The forecasted values are plotted using red colored line plot that uses a combined index that
includes both the historic data and future dates.
#Test data
plt.plot(test_data.index[-100:-30], test_data.Open[-100:-30], label =
"test_data", color = "b")
#reverse the scaling transformation
original_cases = scaler.inverse_transform(np.expand_dims(sequence_to_plot[-1],
axis=0)).flatten()
#Forecasted Values
#reverse the scaling transformation
forecasted_cases = scaler.inverse_transform(np.expand_dims(forecasted_values,
axis=0)).flatten()
# plotting the forecasted values
plt.plot(combined_index[-60:], forecasted_cases, label='forecasted values',
color='red')
plt.xlabel('Time Step')
plt.ylabel('Value')
plt.legend()
plt.title('Time Series Forecasting')
plt.grid(True)
Output:
By plotting the test data, actual values and model’s forecasting data. We got a clear idea of how
well the forecasted values are aligning with the actual time series.

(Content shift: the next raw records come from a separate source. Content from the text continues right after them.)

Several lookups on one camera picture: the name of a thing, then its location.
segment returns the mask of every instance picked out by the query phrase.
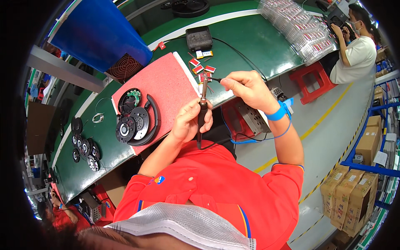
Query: clear plastic packaging
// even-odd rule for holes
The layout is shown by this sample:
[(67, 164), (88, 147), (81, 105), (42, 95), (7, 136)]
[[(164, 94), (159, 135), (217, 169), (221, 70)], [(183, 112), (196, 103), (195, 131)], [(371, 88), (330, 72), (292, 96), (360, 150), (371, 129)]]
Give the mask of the clear plastic packaging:
[(258, 13), (285, 36), (307, 66), (334, 49), (327, 27), (292, 0), (260, 0)]

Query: blue wrist strap
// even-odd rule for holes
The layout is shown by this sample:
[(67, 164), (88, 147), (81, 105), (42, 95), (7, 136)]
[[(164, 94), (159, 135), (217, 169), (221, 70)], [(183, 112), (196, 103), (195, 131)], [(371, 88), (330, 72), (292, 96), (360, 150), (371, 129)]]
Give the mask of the blue wrist strap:
[(290, 119), (291, 115), (290, 115), (289, 107), (291, 105), (293, 105), (293, 98), (289, 98), (284, 102), (278, 101), (278, 103), (280, 105), (280, 108), (278, 109), (278, 111), (276, 111), (274, 114), (270, 114), (270, 115), (265, 114), (267, 119), (270, 121), (277, 121), (277, 120), (282, 119), (282, 117), (284, 117), (285, 114), (288, 114), (289, 119)]

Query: black tray
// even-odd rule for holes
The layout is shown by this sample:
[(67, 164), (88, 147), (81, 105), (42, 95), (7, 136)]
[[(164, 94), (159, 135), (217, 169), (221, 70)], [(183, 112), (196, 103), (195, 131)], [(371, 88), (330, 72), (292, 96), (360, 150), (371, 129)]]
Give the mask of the black tray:
[(208, 26), (195, 27), (186, 30), (186, 41), (190, 51), (210, 50), (212, 38)]

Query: soldering iron handle
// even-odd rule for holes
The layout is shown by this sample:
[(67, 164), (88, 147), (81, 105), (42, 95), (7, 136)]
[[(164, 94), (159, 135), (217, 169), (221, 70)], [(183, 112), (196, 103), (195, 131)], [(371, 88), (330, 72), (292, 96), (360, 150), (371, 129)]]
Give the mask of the soldering iron handle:
[(198, 119), (197, 119), (197, 124), (199, 126), (198, 131), (197, 131), (197, 148), (201, 149), (202, 133), (200, 133), (200, 128), (204, 125), (204, 117), (206, 116), (208, 106), (207, 106), (207, 103), (201, 104), (201, 102), (199, 102), (199, 105), (200, 105), (200, 113), (199, 113)]

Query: logo on shirt
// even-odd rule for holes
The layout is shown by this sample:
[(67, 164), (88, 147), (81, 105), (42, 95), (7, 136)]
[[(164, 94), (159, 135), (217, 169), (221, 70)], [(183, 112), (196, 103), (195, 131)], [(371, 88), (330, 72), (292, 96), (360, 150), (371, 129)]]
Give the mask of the logo on shirt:
[(154, 181), (155, 181), (157, 184), (161, 184), (164, 180), (165, 180), (165, 177), (164, 177), (164, 176), (159, 176), (159, 177), (157, 177), (157, 178), (154, 179)]

The intriguing field of time series forecasting using PyTorch and LSTM neural networks has
been thoroughly examined in this paper. In order to collect historical stock market data using
Yahoo Finance module, we imported the yfinance library and started the preprocessing step.
Then we applied crucial actions like data loading, train-test splitting, and data scaling to make
sure our model could accurately learn from the data and make predictions.
For more accurate forecasts, additional adjustments, hyperparameter tuning, and optimization are
frequently needed. To improve predicting capabilities, ensemble methods and other cutting-edge
methodologies can be investigated.
We have barely begun to explore the enormous field of time series forecasting in this essay.
There is a ton more to learn, from managing multi-variate time series to resolving practical
problems in novel ways. With this knowledge in hand, you’re prepared to use PyTorch and
LSTM neural networks to go out on your own time series forecasting adventures.